Steeds meer huurders zitten in langdurig in financiële problemen, zo blijkt uit een rapportage van het Planbureau voor de Leefomgeving (PBL). Het aandeel huurders met een 'betaalrisico' neemt al jaren toe. Daarbij gaat het om huishoudens met een besteedbaar inkomen dat lager is dan de woonlasten en de minimale uitgaven aan het levensonderhoud zoals die vast worden gesteld door het Nibud, waarbij uitgaven aan uitjes en vakanties en dergelijke niet eens zijn meegenomen. In 2015 had ongeveer 18 procent van alle huurders een betaalrisico, aldus het PBL.
Door stijgende woonlasten en achterblijvende inkomensontwikkeling zitten steeds meer huurders in de knel. Ruim een half miljoen hurende huishoudens had in 2015 een ‘betaalrisico’. Uit het PBL-onderzoek blijkt ook dat een groeiende groep huurders langdurig kampt met een financiële problemen. Van de huurders die in 2012 een betaalrisico hadden, heeft maar liefst 55 procent dit vier jaar later nog steeds.
De Woonbond ziet in de cijfers een bevestiging van de noodzaak voor huurverlaging. ‘Steeds meer huurders kunnen de huur niet opbrengen en kampen jarenlang met armoede. Een komend kabinet mag dit niet negeren. Huurders zijn de afgelopen jaren keihard geraakt door het Haagse huurbeleid. Het roer moet echt om.’ De Woonbond pleit bij een komend kabinet voor 10 procent huurverlaging.
Directeur Ronald Paping: ‘Huurders hebben de afgelopen jaren hun inkomens zien dalen en de huurprijs fors zien stijgen. Het wordt hoog tijd dat betaalbaarheid van het huren weer centraal komt te staan in Den Haag.’

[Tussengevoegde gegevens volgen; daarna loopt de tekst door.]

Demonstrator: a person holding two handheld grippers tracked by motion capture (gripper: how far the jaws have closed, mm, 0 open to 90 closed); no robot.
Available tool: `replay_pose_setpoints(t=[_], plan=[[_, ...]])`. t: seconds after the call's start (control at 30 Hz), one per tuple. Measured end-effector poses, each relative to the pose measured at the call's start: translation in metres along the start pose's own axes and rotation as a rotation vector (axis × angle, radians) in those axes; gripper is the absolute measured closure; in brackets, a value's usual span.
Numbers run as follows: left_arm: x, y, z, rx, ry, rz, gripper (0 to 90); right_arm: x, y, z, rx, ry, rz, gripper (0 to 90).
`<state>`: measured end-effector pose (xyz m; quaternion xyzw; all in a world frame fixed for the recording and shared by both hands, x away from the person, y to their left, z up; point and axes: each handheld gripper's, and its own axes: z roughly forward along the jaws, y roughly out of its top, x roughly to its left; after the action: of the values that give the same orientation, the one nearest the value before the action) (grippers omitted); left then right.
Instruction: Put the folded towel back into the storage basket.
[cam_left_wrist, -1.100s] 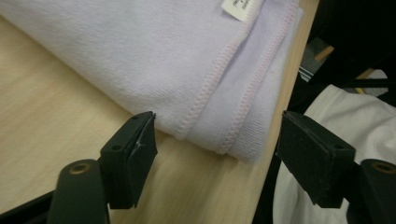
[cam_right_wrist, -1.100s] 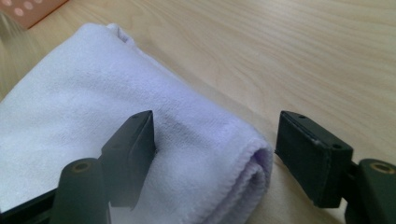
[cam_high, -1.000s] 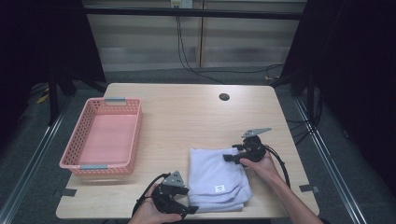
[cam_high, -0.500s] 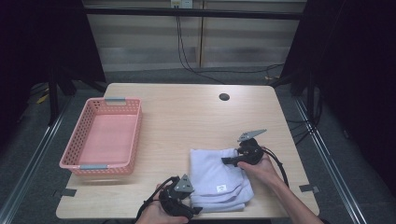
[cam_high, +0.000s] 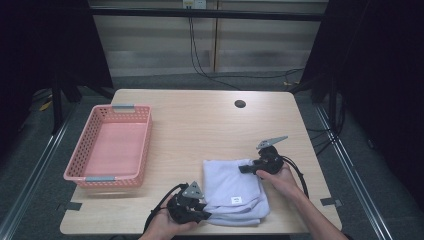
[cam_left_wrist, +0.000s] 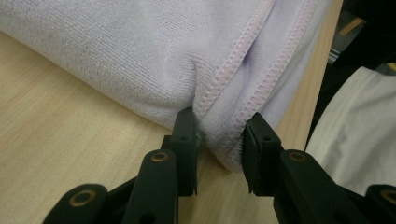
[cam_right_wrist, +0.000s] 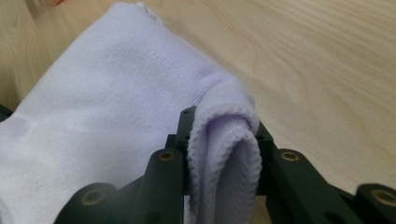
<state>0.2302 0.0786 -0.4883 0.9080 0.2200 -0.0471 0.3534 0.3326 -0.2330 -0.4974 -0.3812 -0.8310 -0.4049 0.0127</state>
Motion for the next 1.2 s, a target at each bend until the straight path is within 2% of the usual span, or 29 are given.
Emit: replay_pose_setpoints(t=[0.03, 0.07, 0.1, 0.17, 0.23, 0.3, 0.33, 0.37, 0.5, 0.57, 0.87, 0.93, 1.03, 1.2], plan=[[0.002, 0.0, 0.0, -0.015, -0.017, -0.004, 69.3, -0.001, 0.001, -0.002, -0.006, 0.004, 0.005, 74.5], [0.004, 0.0, -0.002, -0.009, -0.029, -0.013, 69.3, -0.001, 0.001, -0.002, -0.006, 0.004, 0.005, 74.5], [0.004, 0.001, -0.003, -0.006, -0.022, -0.025, 69.4, 0.0, 0.003, -0.003, -0.013, 0.009, 0.005, 75.0], [0.006, 0.002, -0.006, -0.021, -0.029, -0.013, 69.4, 0.0, 0.004, -0.004, -0.02, 0.01, 0.01, 75.2], [0.008, 0.003, -0.008, -0.042, -0.042, -0.027, 69.6, 0.0, 0.006, -0.007, -0.026, 0.006, 0.01, 75.5], [0.01, 0.004, -0.012, -0.036, -0.023, -0.024, 69.7, 0.0, 0.007, -0.009, -0.04, 0.01, 0.023, 75.6], [0.011, 0.004, -0.013, -0.062, -0.052, -0.029, 69.8, 0.001, 0.009, -0.01, -0.041, 0.01, 0.023, 75.7], [0.013, 0.005, -0.016, -0.064, -0.061, -0.027, 70.0, 0.001, 0.009, -0.012, -0.046, 0.01, 0.023, 75.6], [0.016, 0.008, -0.023, -0.077, -0.054, -0.044, 70.3, 0.003, 0.017, -0.017, -0.063, 0.009, 0.02, 75.7], [0.016, 0.01, -0.026, -0.08, -0.051, -0.031, 70.3, 0.003, 0.018, -0.019, -0.067, 0.009, 0.019, 75.8], [0.02, 0.026, -0.043, -0.119, -0.046, -0.031, 70.4, 0.002, 0.031, -0.03, -0.097, 0.004, 0.021, 75.9], [0.022, 0.028, -0.045, -0.112, -0.046, -0.029, 70.5, 0.002, 0.035, -0.032, -0.106, 0.004, 0.019, 75.9], [0.025, 0.033, -0.046, -0.108, -0.031, -0.057, 70.9, 0.001, 0.042, -0.034, -0.097, -0.011, 0.014, 76.0], [0.031, 0.039, -0.053, -0.099, -0.022, -0.052, 71.1, 0.0, 0.049, -0.036, -0.097, -0.013, 0.014, 76.0]])
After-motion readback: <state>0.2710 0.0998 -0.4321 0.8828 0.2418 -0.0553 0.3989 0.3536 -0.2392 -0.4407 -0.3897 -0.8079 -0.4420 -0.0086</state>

Het PBL vindt het onverstandig om voor starters een uitzondering te maken op de nieuwe wetgeving voor passend toewijzen: "Soms wordt er geopperd om een uitzondering te maken voor jonge huishoudens omdat jongvolwassenen hun inkomen doorgaans snel zien stijgen. Dit zou er voor pleiten om hen op voorhand al een dure huurwoning toe te kunnen wijzen. Hoewel jongvolwassenen een grotere kans lopen om na verloop van tijd tot de goedkope scheefwoners te gaan behoren dan ouderen, is het overgrote deel van de jonge huurtoeslaggerechtigde huishoudens na drie jaar nog altijd huurtoeslaggerechtigd." Het PBL vindt tijdelijke huurcontracten, jongerencontracten en tussentijdse inkomenstoetsen betere instrumenten om goedkope scheefheid tegen te gaan.